Print the records below verbatim.

(Records supplied)

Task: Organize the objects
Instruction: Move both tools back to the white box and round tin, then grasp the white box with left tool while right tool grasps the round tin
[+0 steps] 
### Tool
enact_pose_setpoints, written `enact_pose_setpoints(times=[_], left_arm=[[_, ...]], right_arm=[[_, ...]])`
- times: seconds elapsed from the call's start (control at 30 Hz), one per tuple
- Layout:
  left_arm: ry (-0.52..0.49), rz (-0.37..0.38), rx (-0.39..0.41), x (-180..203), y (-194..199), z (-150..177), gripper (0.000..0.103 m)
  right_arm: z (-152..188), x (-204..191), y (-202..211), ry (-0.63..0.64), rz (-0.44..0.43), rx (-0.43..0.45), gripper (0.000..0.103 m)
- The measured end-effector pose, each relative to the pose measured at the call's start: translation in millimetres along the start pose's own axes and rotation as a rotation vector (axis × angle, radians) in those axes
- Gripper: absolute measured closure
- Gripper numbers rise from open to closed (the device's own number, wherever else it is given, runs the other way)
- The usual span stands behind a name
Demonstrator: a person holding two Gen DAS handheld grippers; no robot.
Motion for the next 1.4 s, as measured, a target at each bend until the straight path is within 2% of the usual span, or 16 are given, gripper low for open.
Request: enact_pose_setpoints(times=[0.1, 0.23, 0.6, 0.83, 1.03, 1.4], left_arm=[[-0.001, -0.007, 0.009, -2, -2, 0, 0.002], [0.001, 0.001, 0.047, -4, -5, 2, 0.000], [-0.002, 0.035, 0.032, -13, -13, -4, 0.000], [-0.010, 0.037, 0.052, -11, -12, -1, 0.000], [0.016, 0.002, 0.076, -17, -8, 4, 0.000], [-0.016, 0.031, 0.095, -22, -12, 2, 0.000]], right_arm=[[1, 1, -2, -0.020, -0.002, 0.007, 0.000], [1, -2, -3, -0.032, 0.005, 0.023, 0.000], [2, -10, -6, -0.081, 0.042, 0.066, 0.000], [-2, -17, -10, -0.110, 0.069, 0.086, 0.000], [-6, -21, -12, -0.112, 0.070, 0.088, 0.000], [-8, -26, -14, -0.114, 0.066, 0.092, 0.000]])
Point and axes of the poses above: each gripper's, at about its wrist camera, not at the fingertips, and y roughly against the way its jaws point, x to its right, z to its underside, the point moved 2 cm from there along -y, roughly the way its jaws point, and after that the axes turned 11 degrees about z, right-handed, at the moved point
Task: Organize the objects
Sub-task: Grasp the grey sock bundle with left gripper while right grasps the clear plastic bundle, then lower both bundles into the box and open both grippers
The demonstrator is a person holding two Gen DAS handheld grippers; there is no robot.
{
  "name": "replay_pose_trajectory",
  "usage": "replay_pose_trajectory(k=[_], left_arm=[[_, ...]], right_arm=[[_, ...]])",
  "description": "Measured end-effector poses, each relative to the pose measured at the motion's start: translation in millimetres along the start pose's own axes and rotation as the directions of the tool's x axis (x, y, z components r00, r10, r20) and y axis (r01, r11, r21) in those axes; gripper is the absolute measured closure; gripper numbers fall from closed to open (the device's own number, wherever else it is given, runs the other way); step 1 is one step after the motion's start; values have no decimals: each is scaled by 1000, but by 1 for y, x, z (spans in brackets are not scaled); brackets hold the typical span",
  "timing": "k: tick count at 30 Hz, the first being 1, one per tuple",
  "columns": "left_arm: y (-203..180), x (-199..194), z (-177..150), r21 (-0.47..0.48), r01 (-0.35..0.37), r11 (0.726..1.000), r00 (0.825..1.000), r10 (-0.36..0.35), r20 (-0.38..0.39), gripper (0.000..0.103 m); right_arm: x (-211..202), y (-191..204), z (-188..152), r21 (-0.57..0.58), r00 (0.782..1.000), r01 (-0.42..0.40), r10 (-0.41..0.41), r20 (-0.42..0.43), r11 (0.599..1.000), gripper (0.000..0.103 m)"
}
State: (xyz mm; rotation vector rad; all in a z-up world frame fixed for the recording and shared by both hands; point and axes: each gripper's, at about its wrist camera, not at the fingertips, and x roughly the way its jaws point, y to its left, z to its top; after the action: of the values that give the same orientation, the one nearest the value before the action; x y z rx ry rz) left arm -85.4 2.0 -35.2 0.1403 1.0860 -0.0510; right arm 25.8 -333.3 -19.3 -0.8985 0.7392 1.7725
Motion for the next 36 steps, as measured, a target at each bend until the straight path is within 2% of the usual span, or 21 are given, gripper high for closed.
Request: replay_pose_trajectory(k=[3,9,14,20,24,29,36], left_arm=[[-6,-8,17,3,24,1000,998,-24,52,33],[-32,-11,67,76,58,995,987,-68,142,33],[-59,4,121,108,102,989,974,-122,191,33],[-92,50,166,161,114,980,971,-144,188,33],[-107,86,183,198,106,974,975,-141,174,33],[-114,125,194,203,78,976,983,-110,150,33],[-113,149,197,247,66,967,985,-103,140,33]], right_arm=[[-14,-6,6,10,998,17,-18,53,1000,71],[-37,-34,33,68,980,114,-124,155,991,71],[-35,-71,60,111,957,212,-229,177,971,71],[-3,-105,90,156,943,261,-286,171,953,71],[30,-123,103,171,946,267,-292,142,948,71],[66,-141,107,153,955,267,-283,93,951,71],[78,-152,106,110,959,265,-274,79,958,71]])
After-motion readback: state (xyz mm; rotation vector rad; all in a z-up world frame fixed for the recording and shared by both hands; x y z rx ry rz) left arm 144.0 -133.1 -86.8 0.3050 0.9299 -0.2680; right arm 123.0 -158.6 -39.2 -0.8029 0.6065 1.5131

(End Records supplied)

_Result_
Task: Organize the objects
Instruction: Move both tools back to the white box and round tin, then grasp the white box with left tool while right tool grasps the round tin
[+0 steps] 
### Tool
enact_pose_setpoints, written `enact_pose_setpoints(times=[_], left_arm=[[_, ...]], right_arm=[[_, ...]])`
- times: seconds elapsed from the call's start (control at 30 Hz), one per tuple
- Layout:
  left_arm: ry (-0.52..0.49), rz (-0.37..0.38), rx (-0.39..0.41), x (-180..203), y (-194..199), z (-150..177), gripper (0.000..0.103 m)
  right_arm: z (-152..188), x (-204..191), y (-202..211), ry (-0.63..0.64), rz (-0.44..0.43), rx (-0.43..0.45), gripper (0.000..0.103 m)
- The measured end-effector pose, each relative to the pose measured at the call's start: translation in millimetres along the start pose's own axes and rotation as a rotation vector (axis × angle, radians) in those axes
- Gripper: absolute measured closure
- Gripper numbers rise from open to closed (the device's own number, wherever else it is given, runs the other way)
- The usual span stands behind a name
Demonstrator: a person holding two Gen DAS handheld grippers; no robot.
Motion for the next 1.4 s, as measured, a target at each bend until the straight path is within 2% of the usual span, or 16 are given, gripper low for open.
Request: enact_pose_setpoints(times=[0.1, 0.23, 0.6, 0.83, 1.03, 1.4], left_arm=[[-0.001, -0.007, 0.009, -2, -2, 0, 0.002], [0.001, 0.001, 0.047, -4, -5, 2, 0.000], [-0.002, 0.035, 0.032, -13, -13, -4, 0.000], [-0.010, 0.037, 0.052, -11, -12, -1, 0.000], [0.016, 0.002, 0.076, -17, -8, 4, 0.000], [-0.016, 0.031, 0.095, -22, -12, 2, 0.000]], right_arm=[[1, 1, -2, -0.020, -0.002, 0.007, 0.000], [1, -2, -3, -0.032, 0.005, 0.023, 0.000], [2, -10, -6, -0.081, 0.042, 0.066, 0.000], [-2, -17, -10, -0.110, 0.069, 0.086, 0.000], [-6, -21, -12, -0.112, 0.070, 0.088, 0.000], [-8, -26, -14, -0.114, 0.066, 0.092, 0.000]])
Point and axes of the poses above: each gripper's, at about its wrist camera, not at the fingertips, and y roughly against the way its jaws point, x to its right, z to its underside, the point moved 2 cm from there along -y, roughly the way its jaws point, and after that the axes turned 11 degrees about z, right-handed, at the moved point
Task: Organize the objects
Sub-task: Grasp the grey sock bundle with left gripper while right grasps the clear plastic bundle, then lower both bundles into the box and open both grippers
The demonstrator is a person holding two Gen DAS handheld grippers; there is no robot.
{
  "name": "replay_pose_trajectory",
  "usage": "replay_pose_trajectory(k=[_], left_arm=[[_, ...]], right_arm=[[_, ...]])",
  "description": "Measured end-effector poses, each relative to the pose measured at the motion's start: translation in millimetres along the start pose's own axes and rotation as the directions of the tool's x axis (x, y, z components r00, r10, r20) and y axis (r01, r11, r21) in those axes; gripper is the absolute measured closure; gripper numbers fall from closed to open (the device's own number, wherever else it is given, runs the other way); step 1 is one step after the motion's start; values have no decimals: each is scaled by 1000, but by 1 for y, x, z (spans in brackets are not scaled); brackets hold the typical span",
  "timing": "k: tick count at 30 Hz, the first being 1, one per tuple",
  "columns": "left_arm: y (-203..180), x (-199..194), z (-177..150), r21 (-0.47..0.48), r01 (-0.35..0.37), r11 (0.726..1.000), r00 (0.825..1.000), r10 (-0.36..0.35), r20 (-0.38..0.39), gripper (0.000..0.103 m); right_arm: x (-211..202), y (-191..204), z (-188..152), r21 (-0.57..0.58), r00 (0.782..1.000), r01 (-0.42..0.40), r10 (-0.41..0.41), r20 (-0.42..0.43), r11 (0.599..1.000), gripper (0.000..0.103 m)"
}
State: (xyz mm; rotation vector rad; all in a z-up world frame fixed for the recording and shared by both hands; point and axes: each gripper's, at about its wrist camera, not at the fingertips, and x roughly the way its jaws point, y to its left, z to its top; after the action: of the values that give the same orientation, the one nearest the value before the action; x y z rx ry rz) left arm -85.4 2.0 -35.2 0.1403 1.0860 -0.0510; right arm 25.8 -333.3 -19.3 -0.8985 0.7392 1.7725
Motion for the next 36 steps, as measured, a target at each bend until the straight path is within 2% of the usual span, or 21 are given, gripper high for closed.
Request: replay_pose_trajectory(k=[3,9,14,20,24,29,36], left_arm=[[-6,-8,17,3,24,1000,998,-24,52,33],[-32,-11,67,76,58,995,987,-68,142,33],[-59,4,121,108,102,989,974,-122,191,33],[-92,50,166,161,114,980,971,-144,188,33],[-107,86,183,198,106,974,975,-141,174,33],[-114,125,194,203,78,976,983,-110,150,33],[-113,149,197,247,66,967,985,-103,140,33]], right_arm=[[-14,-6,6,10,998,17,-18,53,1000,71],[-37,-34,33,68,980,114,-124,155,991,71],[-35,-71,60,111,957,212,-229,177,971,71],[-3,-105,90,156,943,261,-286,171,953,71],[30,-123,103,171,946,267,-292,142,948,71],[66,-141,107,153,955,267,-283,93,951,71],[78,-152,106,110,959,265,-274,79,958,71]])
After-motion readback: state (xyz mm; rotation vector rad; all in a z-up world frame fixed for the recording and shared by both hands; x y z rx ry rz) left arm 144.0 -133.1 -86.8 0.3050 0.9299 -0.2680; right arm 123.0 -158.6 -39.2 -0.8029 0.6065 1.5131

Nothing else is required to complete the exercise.